# Overclocking FX-4100



## cconner6156 (Feb 12, 2006)

Is it WORTH it to try and overclock?Id like to get a little extra boost but i read somewhere it wasnt worth it. I do have a Thermaltake Water cool 3.0 performer. Currently runs around 40C


----------



## Masterchiefxx17 (Feb 27, 2010)

You won't gain much performance unless you take the time to change voltages, temperatures, and other things. And that take a lot of experience.

I would suggest you stay at stock speeds.


----------



## greenbrucelee (Apr 24, 2007)

overclocking AMDs is harder than Intels but the same principles apply take your time upping the multiplier and test, test and test again.


----------



## T_Rex (Oct 21, 2012)

Not really worth it for the minimal gains you would get. Adding you would need a premium (or very good) motherboard and power supply and memory. The gains with an FX are not much even as compared to the older X4 Phenom because the Phenom had better IPC, though FX reaches higher clocks. A modern quad core should be able to do anything you want it to do including gaming at high settings as most of that is on your graphics card solution. I would recommend you leave it at stock and enjoy.


----------



## cconner6156 (Feb 12, 2006)

Thank you guys for the replys

I managed to reach 4493.g Mhz 
Multiplier at 21.5
209mhz bus clock.
Vcore is 1.440V
CPU NB 1.452V

I have a 970A -G43 Motherboard 

Its running pretty nice right now No BSODs or errors on prime95 My idle temps is around 40C and doesnt reach 50C on load.

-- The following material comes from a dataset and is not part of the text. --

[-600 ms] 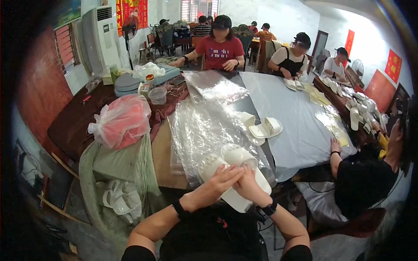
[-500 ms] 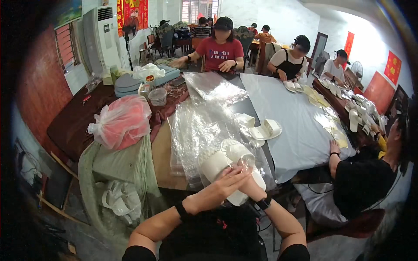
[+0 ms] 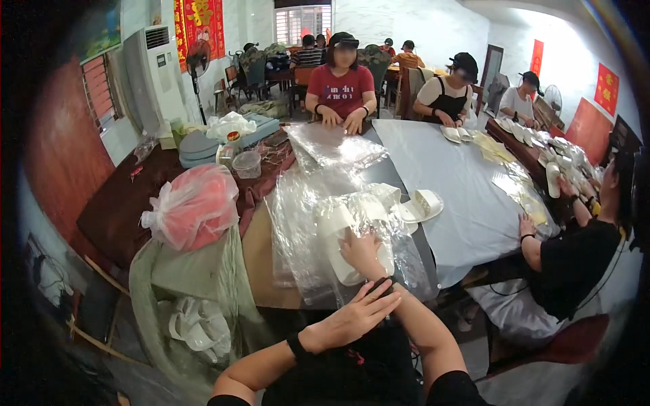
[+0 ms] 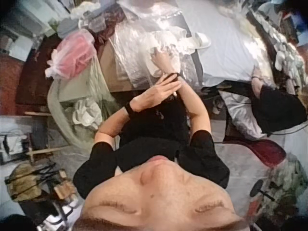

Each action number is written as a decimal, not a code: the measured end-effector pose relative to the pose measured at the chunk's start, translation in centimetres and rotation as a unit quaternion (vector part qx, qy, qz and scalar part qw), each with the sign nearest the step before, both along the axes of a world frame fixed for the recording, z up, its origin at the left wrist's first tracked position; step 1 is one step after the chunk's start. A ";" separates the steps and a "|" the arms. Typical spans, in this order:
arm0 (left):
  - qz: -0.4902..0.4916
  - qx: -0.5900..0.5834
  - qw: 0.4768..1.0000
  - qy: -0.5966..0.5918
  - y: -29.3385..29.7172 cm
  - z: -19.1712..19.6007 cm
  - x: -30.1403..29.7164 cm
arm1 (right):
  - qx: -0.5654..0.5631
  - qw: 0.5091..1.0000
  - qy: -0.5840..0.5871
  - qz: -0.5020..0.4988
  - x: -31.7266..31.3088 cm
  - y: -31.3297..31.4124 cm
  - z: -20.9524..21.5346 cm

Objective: Packing pairs of slippers into plastic bags and placing them into a large sack.

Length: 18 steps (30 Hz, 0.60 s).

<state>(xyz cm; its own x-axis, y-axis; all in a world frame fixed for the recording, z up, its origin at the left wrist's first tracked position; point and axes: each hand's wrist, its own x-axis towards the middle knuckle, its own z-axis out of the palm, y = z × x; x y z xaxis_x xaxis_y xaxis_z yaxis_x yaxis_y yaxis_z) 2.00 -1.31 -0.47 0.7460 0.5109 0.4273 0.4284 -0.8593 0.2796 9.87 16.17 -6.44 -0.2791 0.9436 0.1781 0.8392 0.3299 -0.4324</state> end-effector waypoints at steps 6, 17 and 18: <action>0.008 -0.019 1.000 0.008 0.6 0.6 -1.0 | 0.039 0.996 0.062 0.051 -0.4 1.3 -1.9; 0.098 -0.134 0.984 -0.061 1.0 -0.1 -10.0 | 0.050 0.970 0.077 0.223 10.5 -9.5 1.0; 0.101 -0.138 0.985 -0.013 0.9 -0.3 -10.3 | 0.022 0.968 0.067 0.242 12.1 -10.8 2.2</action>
<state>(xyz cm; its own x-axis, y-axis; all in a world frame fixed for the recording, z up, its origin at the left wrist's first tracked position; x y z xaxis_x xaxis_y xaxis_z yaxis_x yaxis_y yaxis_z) -8.29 -0.43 -0.78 0.6073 0.7478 0.2685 0.5726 -0.6462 0.5045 21.97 5.34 -4.22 -0.6582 0.6986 0.2806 0.5188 0.6910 -0.5033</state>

Makes me want to try more because i heard people get up to 4.7GHZ But im not gonna bother becasue 4.5 to 4.7 isnt much of a differnce plus i think im maxed out on the potential lol


----------



## T_Rex (Oct 21, 2012)

This motherboard is actually very sweet for a budget 970 mobo I have one also, and I had no issues getting high clocks with several processors. I believe it's better than the 970A G46 it's the same design but I think the bios revisions are better. I slapped a mosfet heatsink on mine and got a FX 8350 to 4.4 pretty easy with an aftermarket HSF and yes, even with 4.1 power phasing. It's all about the PSU, and the cooling and your memory.

Do you have your VRM's with added mosfets hey if so can we see the pics? Also if you don't mind a pic of your system you can post it in the builders section I see your account has been active since 2006 you are welcome to post pictures


----------



## greenbrucelee (Apr 24, 2007)

how long did you run prime for?

it should be 6 hours.


----------